▸ **EXERCISE INSTRUCTIONS**: Exactly as written, print every line of the listing below and omit its pictures.
_ _ _ _ _
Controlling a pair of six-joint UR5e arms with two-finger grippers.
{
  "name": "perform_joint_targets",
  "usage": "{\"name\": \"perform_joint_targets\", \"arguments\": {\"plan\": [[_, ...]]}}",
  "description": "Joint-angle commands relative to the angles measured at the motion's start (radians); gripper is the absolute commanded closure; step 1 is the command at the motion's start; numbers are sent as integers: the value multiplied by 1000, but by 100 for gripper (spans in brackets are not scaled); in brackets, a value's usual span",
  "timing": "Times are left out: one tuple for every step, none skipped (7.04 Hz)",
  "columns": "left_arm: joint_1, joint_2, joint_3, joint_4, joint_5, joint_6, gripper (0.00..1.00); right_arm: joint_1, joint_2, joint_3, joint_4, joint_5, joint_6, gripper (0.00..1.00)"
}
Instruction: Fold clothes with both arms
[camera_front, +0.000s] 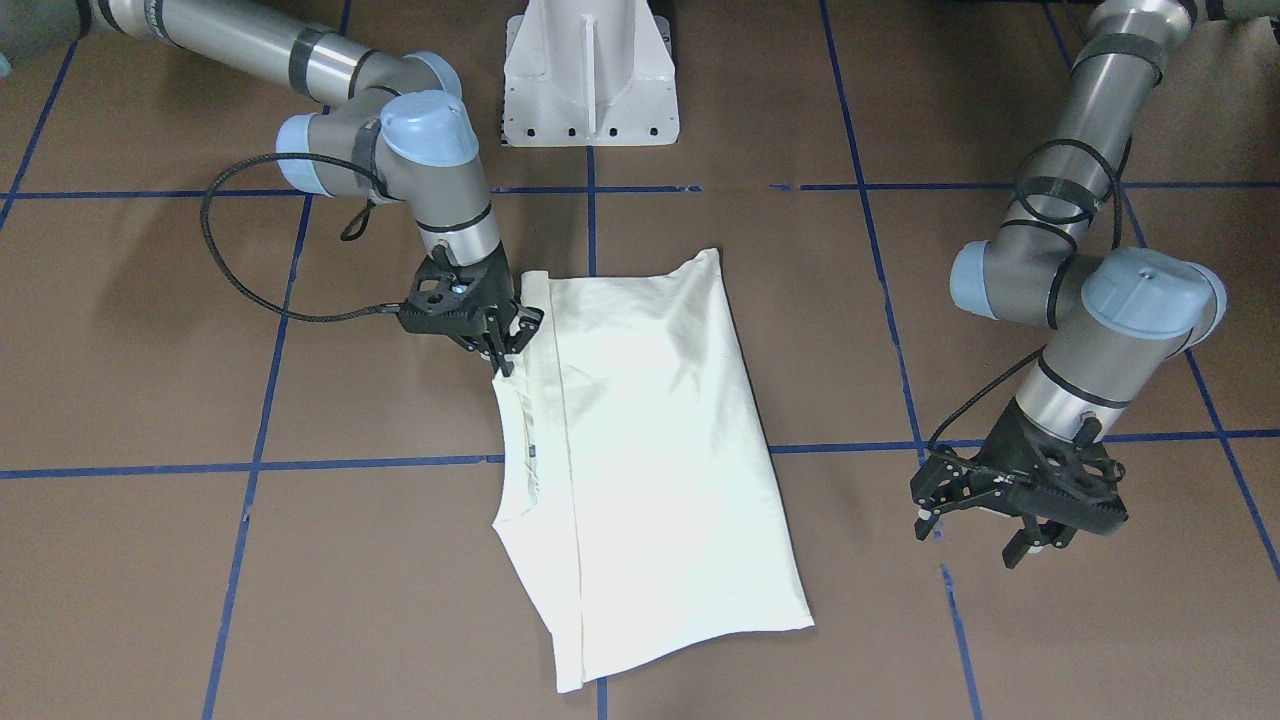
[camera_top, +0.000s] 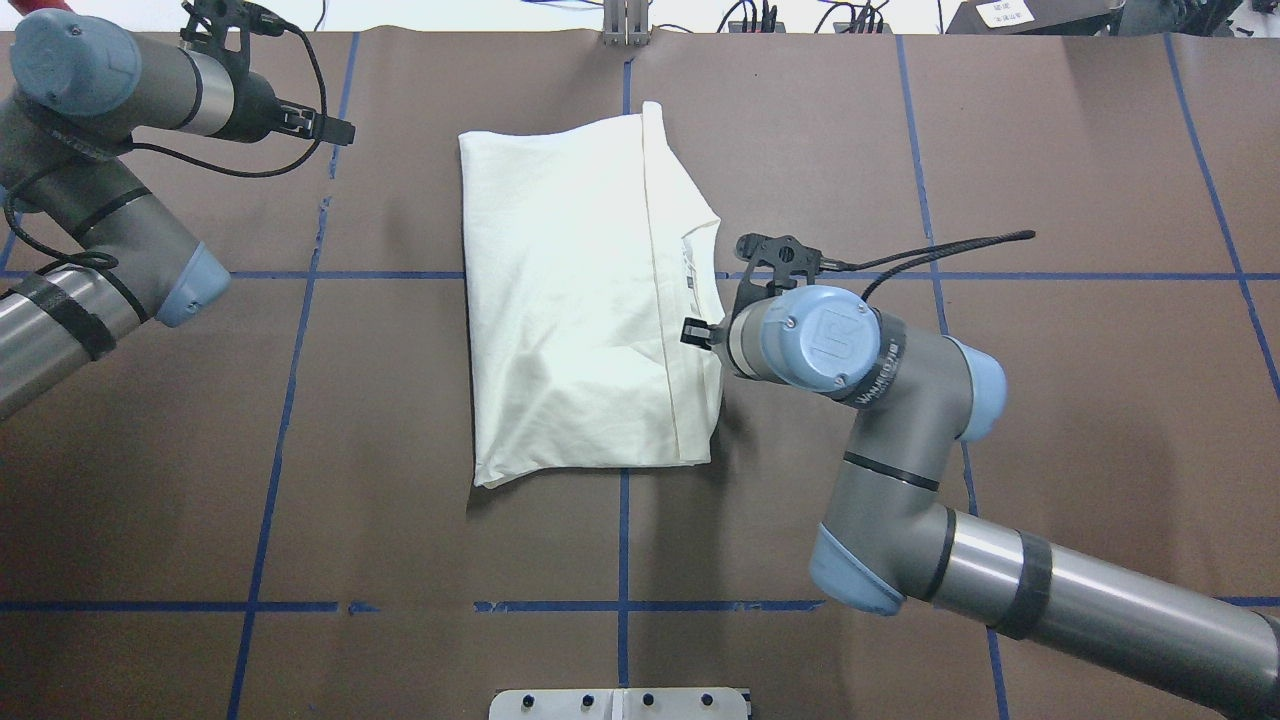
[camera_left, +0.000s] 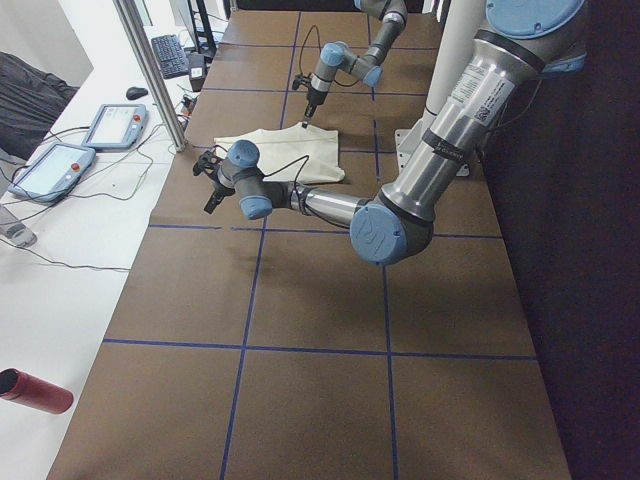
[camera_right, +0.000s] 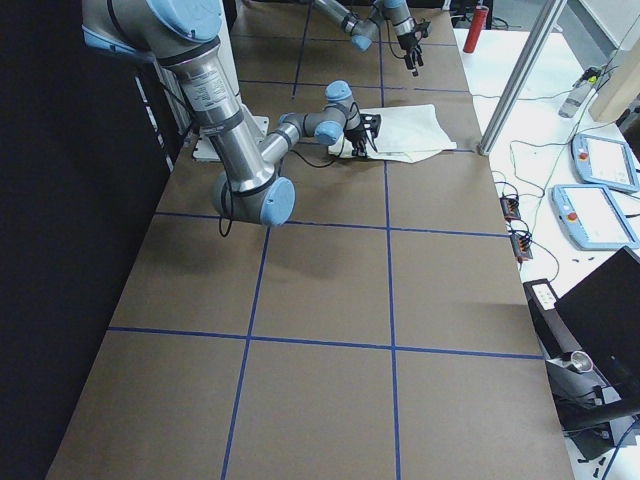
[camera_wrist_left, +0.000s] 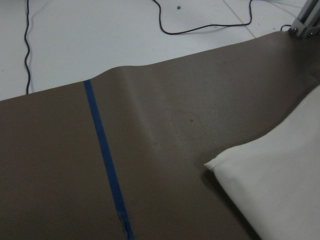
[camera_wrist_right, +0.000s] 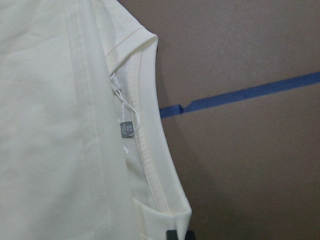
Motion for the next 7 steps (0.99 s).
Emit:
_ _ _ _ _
▸ **RESULT OF THE EXERCISE**:
Controlling a pair of six-joint UR5e arms with two-finger grippers.
{
  "name": "perform_joint_targets",
  "usage": "{\"name\": \"perform_joint_targets\", \"arguments\": {\"plan\": [[_, ...]]}}",
  "description": "Joint-angle commands relative to the angles measured at the motion's start (radians); gripper is the absolute commanded closure; step 1 is the command at the motion's start; numbers are sent as integers: the value multiplied by 1000, but by 100 for gripper (spans in brackets are not scaled); in brackets, a value's usual span",
  "timing": "Times are left out: one tuple for every step, none skipped (7.04 Hz)",
  "columns": "left_arm: joint_1, joint_2, joint_3, joint_4, joint_5, joint_6, gripper (0.00..1.00); right_arm: joint_1, joint_2, joint_3, joint_4, joint_5, joint_6, gripper (0.00..1.00)"
}
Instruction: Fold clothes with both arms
[camera_front, +0.000s] 
[camera_top, +0.000s] 
[camera_left, +0.000s] 
[camera_right, +0.000s] 
[camera_wrist_left, +0.000s] 
[camera_wrist_right, +0.000s] 
Motion for the next 7 steps (0.99 s).
Emit:

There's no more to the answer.